< Back

Apache Kudu, Apache Phoenix + Tephra, and Apache Drill

January 27, 2016 6:00 PM

Simplifying big data analytics with Apache Kudu

Mike Percy Cloudera

The Hadoop ecosystem has been making great strides in recent years. With systems such as Apache HBase and Apache Cassandra, applications can achieve millisecond-scale random access to arbitrarily-sized datasets. However, the scan performance of these systems is not optimal.

On the other end of the spectrum, columnar file formats such as Apache Parquet and Hive ORCFile are designed for very fast scan rates, offering great performance benefits to many SQL and analytics applications. Unfortunately, there is little to no ability for real-time modification or row-by-row indexed access when using these file formats.
Kudu was designed from the ground up to address this gap. Kudu offers real-time random read / write access to records, while also storing data in a columnar format, providing both exceptional scan performance and competitive random access performance, combining many of the benefits of the above systems and formats. This talk will discuss how Kudu can be used as a single storage system to greatly simplify analytical big data applications.

Apache Phoenix: OLTP in Hadoop

James Taylor Salesforce.com

This talk will examine how Apache Phoenix, a top level Apache project, differentiates itself from other SQL solutions in the Hadoop ecosystem. It will start with exploring some of the fundamental concepts in Phoenix that lead to dramatically better performance and explain how this enables support of features such as secondary indexing, joins, and multi-tenancy. Next, an overview of ACID transactions, a new feature available in our 4.7.0 release, will be given along with an outline of the integration we did with Tephra to enable this new capability. This will include a demo to demonstrate how Phoenix can be used seamlessly in CDAP. The talk will conclude with a discussion of some in flight work to move on top of Apache Calcite to improve query optimization, broaden our SQL support, and provide better interop with other projects such as Drill, Hive, Kylin, and Samza.

SQL-on-Everything with Apache Drill

Julien Le Dem Dremio

In recent years, the rise of modern, non-relational datastores such as NoSQL databases, Hadoop and cloud storage has made it easier for developers to build and scale applications. However, these datastores make it harder for business users and analysts to analyze the data. In many cases, data engineers must develop complex ETL pipelines, loading the data into a centralized relational database or SQL-on-Hadoop environment.

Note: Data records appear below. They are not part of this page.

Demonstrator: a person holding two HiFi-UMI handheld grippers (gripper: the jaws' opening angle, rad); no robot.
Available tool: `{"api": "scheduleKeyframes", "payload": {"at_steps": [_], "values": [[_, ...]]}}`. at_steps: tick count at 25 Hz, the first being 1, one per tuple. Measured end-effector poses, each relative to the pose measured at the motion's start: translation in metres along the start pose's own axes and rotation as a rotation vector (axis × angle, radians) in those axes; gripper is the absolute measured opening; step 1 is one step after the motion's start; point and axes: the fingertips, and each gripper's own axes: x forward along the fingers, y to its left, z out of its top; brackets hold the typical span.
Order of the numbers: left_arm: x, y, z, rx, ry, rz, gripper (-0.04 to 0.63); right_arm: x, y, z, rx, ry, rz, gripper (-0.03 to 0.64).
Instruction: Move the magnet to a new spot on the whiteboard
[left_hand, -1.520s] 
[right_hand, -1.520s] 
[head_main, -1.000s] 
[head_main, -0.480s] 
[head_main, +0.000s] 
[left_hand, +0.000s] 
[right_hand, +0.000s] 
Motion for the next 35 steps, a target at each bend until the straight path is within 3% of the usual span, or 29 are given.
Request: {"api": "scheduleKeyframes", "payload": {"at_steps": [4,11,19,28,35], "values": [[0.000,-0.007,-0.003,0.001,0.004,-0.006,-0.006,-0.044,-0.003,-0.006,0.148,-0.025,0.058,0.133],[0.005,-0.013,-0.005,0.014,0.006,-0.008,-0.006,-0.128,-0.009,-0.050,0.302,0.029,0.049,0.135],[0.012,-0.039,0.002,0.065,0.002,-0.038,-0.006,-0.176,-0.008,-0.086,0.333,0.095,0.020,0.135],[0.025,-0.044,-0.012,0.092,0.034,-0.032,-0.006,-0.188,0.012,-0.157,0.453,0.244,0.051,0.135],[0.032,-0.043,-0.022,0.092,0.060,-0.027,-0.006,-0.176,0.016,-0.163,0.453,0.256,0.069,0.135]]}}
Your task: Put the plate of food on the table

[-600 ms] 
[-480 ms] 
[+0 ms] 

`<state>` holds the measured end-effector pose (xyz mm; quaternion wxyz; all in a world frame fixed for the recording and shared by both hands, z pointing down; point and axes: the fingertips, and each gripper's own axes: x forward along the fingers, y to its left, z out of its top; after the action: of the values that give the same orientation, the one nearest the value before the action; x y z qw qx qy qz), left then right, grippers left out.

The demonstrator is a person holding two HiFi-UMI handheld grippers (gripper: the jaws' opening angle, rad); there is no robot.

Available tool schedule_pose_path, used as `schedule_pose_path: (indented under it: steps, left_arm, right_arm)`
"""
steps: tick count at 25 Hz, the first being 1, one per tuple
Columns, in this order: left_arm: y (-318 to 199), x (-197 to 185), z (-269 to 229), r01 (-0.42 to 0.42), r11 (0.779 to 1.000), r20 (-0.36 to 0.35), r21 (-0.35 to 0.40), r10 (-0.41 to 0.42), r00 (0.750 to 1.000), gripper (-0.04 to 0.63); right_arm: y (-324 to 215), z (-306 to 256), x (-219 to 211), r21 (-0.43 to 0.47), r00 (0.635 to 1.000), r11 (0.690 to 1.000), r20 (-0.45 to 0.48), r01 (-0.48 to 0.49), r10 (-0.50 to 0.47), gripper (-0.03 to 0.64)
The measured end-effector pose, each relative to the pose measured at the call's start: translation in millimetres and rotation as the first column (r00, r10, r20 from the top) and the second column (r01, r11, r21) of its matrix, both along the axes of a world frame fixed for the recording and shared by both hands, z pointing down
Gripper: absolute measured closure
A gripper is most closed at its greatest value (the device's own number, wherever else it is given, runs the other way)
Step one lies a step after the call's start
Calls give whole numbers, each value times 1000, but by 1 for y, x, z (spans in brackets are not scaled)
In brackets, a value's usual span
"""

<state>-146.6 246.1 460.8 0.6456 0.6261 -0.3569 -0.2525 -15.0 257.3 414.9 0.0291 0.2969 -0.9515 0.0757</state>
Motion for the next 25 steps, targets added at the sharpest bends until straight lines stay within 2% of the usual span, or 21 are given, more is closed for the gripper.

Apache Drill is an open source, in-memory, columnar SQL execution engine. It enables users and BI tools to execute large-scale, interactive SQL queries against one more datastores. Drill supports NoSQL databases (eg, MongoDB, HBase, Kudu), search (eg, Elasticsearch, Solr), file systems (eg, HDFS, NAS), cloud storage (eg, Amazon S3, Azure Blob Storage) and relational database (eg, MySQL, Oracle). Users can run queries on a single system or join data between multiple systems. For example, a user can join log files in Elasticsearch with user profiles in MySQL or even an Excel spreadsheet.

In this talk we provide an overview of Apache Drill, and explain how to use it to query data in one or more datastores, with a particular emphasis on modern, non-relational datastores.